PASTAprog - generating R, Matlab, SPSS programs based on EML

The PASTAprog web service allows you to rapidly create and run statistical programs for the analysis of Long-Term Ecological Research (LTER) data from the LTER PASTA Data Portal. PASTAprog uses Ecological Metadata Language (EML) metadata to generate statistical programs that:

  1. Download and ingest tabular data in LTER Datasets
  2. Run simple statistical summaries on data columns

PASTAprog is designed to use the information from EML metadata documents to streamline the “routine” tasks associated with ingesting LTER data. Users are expected to be knowledgeable about the statistical tools they are using so they can amend and extend the programs created by PASTAprog to support sophisticated and problem-specific analyses.

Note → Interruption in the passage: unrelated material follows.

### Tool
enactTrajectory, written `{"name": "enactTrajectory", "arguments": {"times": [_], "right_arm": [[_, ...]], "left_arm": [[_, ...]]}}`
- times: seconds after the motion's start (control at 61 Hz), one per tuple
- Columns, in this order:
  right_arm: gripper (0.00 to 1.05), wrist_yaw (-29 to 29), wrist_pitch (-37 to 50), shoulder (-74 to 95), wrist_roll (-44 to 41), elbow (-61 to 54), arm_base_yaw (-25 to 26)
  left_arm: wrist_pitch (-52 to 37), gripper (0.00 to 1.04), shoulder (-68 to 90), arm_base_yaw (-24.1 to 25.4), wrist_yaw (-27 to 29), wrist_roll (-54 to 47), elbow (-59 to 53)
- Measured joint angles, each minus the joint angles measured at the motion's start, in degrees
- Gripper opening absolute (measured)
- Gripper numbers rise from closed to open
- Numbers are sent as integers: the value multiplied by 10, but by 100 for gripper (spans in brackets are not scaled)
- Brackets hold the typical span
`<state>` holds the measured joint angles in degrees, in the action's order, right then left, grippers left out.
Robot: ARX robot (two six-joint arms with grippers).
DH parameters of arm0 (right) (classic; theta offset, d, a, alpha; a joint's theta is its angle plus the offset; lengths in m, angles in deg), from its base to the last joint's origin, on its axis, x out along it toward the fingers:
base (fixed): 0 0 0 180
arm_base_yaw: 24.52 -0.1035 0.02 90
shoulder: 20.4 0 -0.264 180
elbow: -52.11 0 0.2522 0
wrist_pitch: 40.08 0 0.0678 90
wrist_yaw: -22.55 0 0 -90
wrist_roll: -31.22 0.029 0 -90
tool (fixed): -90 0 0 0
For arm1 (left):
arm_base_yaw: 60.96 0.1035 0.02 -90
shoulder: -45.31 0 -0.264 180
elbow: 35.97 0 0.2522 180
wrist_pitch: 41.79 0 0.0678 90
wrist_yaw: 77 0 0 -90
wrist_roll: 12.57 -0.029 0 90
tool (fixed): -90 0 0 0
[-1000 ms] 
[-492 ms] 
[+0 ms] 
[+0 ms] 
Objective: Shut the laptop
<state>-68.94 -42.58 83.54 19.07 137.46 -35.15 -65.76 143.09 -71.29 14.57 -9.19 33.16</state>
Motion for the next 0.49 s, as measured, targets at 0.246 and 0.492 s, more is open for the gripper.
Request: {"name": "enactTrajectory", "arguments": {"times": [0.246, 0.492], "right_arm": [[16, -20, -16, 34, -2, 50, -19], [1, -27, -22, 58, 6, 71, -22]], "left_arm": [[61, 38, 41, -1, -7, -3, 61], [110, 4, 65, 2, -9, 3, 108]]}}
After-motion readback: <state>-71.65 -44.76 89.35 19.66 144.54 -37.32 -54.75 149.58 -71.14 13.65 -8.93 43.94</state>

Statistical packages currently supported by PASTAprog are:

  1. MATLAB (stylesheet from Wade Sheldon, GCE)
  2. R
  3. Statistical Analysis System (SAS), and
  4. Statistical Package for the Social Sciences (SPSS)

Use of PASTAprog
The PASTAprog REST-based web service is invoked using a URL consisting of at least 3 elements:

  • The base URL – typically: http://www.vcrlter.virginia.edu/webservice/PASTAprog/
  • An LTER dataset identifier or package ID consisting of a scope, identification number and a revision number.
    For example: “knb-lter-vcr.26.14”. These package IDs can be found by searching the PASTA Data Portal for datasets.
  • A suffix that indicates the type of program you wish to generate:
    • .r for a R statistical program
    • .sas for a SAS statistical program
    • .spss for a SPSS statistical program
    • .m for a MATLAB program (see below for special notes regarding use with MATLAB)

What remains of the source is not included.